STORED DATA

= = = = = = =

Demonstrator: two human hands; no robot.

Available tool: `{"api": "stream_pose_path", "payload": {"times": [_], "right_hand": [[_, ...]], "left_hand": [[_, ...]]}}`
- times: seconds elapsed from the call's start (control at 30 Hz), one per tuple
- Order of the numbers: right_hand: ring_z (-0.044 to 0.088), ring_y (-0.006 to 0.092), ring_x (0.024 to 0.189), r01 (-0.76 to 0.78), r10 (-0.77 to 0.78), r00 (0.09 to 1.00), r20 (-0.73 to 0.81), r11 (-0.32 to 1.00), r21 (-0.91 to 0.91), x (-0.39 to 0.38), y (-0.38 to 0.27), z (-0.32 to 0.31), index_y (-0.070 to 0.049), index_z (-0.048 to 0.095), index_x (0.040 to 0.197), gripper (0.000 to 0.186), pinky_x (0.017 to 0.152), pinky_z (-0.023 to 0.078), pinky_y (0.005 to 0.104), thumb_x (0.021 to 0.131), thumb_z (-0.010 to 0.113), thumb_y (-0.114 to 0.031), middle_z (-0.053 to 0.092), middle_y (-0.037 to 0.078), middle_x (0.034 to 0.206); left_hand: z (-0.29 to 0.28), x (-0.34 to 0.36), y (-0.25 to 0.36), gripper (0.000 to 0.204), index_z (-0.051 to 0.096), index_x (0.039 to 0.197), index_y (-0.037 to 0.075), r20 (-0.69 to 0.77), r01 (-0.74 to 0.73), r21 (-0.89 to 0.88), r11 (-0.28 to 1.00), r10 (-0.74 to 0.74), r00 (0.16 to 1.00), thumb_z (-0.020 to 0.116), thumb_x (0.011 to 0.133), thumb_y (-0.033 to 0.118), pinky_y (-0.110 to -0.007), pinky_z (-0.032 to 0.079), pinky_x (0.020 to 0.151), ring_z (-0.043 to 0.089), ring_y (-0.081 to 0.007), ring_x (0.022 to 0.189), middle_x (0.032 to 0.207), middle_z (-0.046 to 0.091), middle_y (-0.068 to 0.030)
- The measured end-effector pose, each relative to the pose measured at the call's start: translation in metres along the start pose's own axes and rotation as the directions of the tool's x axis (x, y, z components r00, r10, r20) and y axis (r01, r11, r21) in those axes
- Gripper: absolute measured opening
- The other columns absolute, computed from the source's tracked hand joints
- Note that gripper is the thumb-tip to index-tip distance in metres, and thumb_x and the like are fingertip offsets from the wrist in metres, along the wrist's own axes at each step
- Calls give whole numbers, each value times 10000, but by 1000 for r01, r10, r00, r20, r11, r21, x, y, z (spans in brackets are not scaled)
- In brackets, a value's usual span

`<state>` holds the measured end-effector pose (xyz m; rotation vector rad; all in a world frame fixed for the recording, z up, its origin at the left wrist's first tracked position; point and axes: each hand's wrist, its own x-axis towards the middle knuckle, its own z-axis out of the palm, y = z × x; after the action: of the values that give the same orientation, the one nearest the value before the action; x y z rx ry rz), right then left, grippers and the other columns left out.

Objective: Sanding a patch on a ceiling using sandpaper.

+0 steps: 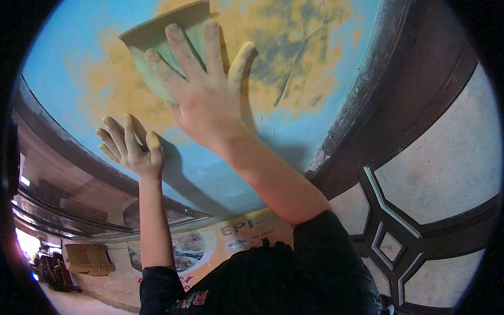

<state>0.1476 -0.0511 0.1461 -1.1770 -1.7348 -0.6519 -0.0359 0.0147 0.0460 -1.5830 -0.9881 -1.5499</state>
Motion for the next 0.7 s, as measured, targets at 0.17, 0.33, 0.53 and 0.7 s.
{"api": "stream_pose_path", "payload": {"times": [0.17,0.33,0.53,0.7], "right_hand": [[114,520,1395,-59,83,982,170,988,-141,-55,-6,14,-330,467,1381,650,946,77,814,783,672,-179,200,65,1571],[138,503,1395,21,-22,1000,-6,991,-131,4,-8,4,-317,478,1370,634,950,85,812,784,661,-158,247,43,1553],[248,486,1360,-99,134,976,173,975,-197,-100,1,40,-300,511,1350,685,933,174,802,705,695,-158,335,45,1506],[130,567,1370,-124,128,991,32,987,-98,-64,30,18,-256,542,1345,622,1053,172,669,758,649,-81,274,178,1528]], "left_hand": [[2,-1,1,507,571,1317,193,17,-15,4,1000,15,1000,455,914,477,-462,2,1167,177,-361,1441,1497,357,-149],[2,2,-2,505,555,1335,167,0,-30,-30,999,30,1000,531,893,410,-483,35,1157,178,-358,1443,1503,344,-158],[6,-2,-5,509,576,1315,196,2,13,-29,999,-13,1000,449,916,485,-468,-4,1163,170,-362,1443,1487,373,-150],[6,-1,-3,488,578,1312,185,-1,3,-42,999,-3,1000,493,900,433,-473,17,1161,178,-351,1444,1498,356,-147]]}}
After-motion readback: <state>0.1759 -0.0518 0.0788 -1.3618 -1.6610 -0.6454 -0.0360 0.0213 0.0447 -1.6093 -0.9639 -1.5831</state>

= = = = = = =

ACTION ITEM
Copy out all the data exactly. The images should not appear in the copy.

TASK RESPONSE
Demonstrator: two human hands; no robot.

Available tool: `{"api": "stream_pose_path", "payload": {"times": [_], "right_hand": [[_, ...]], "left_hand": [[_, ...]]}}`
- times: seconds elapsed from the call's start (control at 30 Hz), one per tuple
- Order of the numbers: right_hand: ring_z (-0.044 to 0.088), ring_y (-0.006 to 0.092), ring_x (0.024 to 0.189), r01 (-0.76 to 0.78), r10 (-0.77 to 0.78), r00 (0.09 to 1.00), r20 (-0.73 to 0.81), r11 (-0.32 to 1.00), r21 (-0.91 to 0.91), x (-0.39 to 0.38), y (-0.38 to 0.27), z (-0.32 to 0.31), index_y (-0.070 to 0.049), index_z (-0.048 to 0.095), index_x (0.040 to 0.197), gripper (0.000 to 0.186), pinky_x (0.017 to 0.152), pinky_z (-0.023 to 0.078), pinky_y (0.005 to 0.104), thumb_x (0.021 to 0.131), thumb_z (-0.010 to 0.113), thumb_y (-0.114 to 0.031), middle_z (-0.053 to 0.092), middle_y (-0.037 to 0.078), middle_x (0.034 to 0.206); left_hand: z (-0.29 to 0.28), x (-0.34 to 0.36), y (-0.25 to 0.36), gripper (0.000 to 0.204), index_z (-0.051 to 0.096), index_x (0.039 to 0.197), index_y (-0.037 to 0.075), r20 (-0.69 to 0.77), r01 (-0.74 to 0.73), r21 (-0.89 to 0.88), r11 (-0.28 to 1.00), r10 (-0.74 to 0.74), r00 (0.16 to 1.00), thumb_z (-0.020 to 0.116), thumb_x (0.011 to 0.133), thumb_y (-0.033 to 0.118), pinky_y (-0.110 to -0.007), pinky_z (-0.032 to 0.079), pinky_x (0.020 to 0.151), ring_z (-0.043 to 0.089), ring_y (-0.081 to 0.007), ring_x (0.022 to 0.189), middle_x (0.032 to 0.207), middle_z (-0.046 to 0.091), middle_y (-0.068 to 0.030)
- The measured end-effector pose, each relative to the pose measured at the call's start: translation in metres along the start pose's own axes and rotation as the directions of the tool's x axis (x, y, z components r00, r10, r20) and y axis (r01, r11, r21) in those axes
- Gripper: absolute measured opening
- The other columns absolute, computed from the source's tracked hand joints
- Note that gripper is the thumb-tip to index-tip distance in metres, and thumb_x and the like are fingertip offsets from the wrist in metres, along the wrist's own axes at each step
- Calls give whole numbers, each value times 10000, but by 1000 for r01, r10, r00, r20, r11, r21, x, y, z (spans in brackets are not scaled)
- In brackets, a value's usual span

`<state>` holds the measured end-effector pose (xyz m; rotation vector rad; all in a world frame fixed for the recording, z up, its origin at the left wrist's first tracked position; point and axes: each hand's wrist, its own x-axis towards the middle knuckle, its own z-axis out of the palm, y = z × x; after the action: of the values that give the same orientation, the one nearest the value before the action; x y z rx ry rz), right then left, grippers and the other columns left out.

Objective: Sanding a patch on a ceiling using sandpaper.

+0 steps: 

<state>0.1476 -0.0511 0.1461 -1.1770 -1.7348 -0.6519 -0.0359 0.0147 0.0460 -1.5830 -0.9881 -1.5499</state>
Motion for the next 0.7 s, as measured, targets at 0.17, 0.33, 0.53 and 0.7 s.
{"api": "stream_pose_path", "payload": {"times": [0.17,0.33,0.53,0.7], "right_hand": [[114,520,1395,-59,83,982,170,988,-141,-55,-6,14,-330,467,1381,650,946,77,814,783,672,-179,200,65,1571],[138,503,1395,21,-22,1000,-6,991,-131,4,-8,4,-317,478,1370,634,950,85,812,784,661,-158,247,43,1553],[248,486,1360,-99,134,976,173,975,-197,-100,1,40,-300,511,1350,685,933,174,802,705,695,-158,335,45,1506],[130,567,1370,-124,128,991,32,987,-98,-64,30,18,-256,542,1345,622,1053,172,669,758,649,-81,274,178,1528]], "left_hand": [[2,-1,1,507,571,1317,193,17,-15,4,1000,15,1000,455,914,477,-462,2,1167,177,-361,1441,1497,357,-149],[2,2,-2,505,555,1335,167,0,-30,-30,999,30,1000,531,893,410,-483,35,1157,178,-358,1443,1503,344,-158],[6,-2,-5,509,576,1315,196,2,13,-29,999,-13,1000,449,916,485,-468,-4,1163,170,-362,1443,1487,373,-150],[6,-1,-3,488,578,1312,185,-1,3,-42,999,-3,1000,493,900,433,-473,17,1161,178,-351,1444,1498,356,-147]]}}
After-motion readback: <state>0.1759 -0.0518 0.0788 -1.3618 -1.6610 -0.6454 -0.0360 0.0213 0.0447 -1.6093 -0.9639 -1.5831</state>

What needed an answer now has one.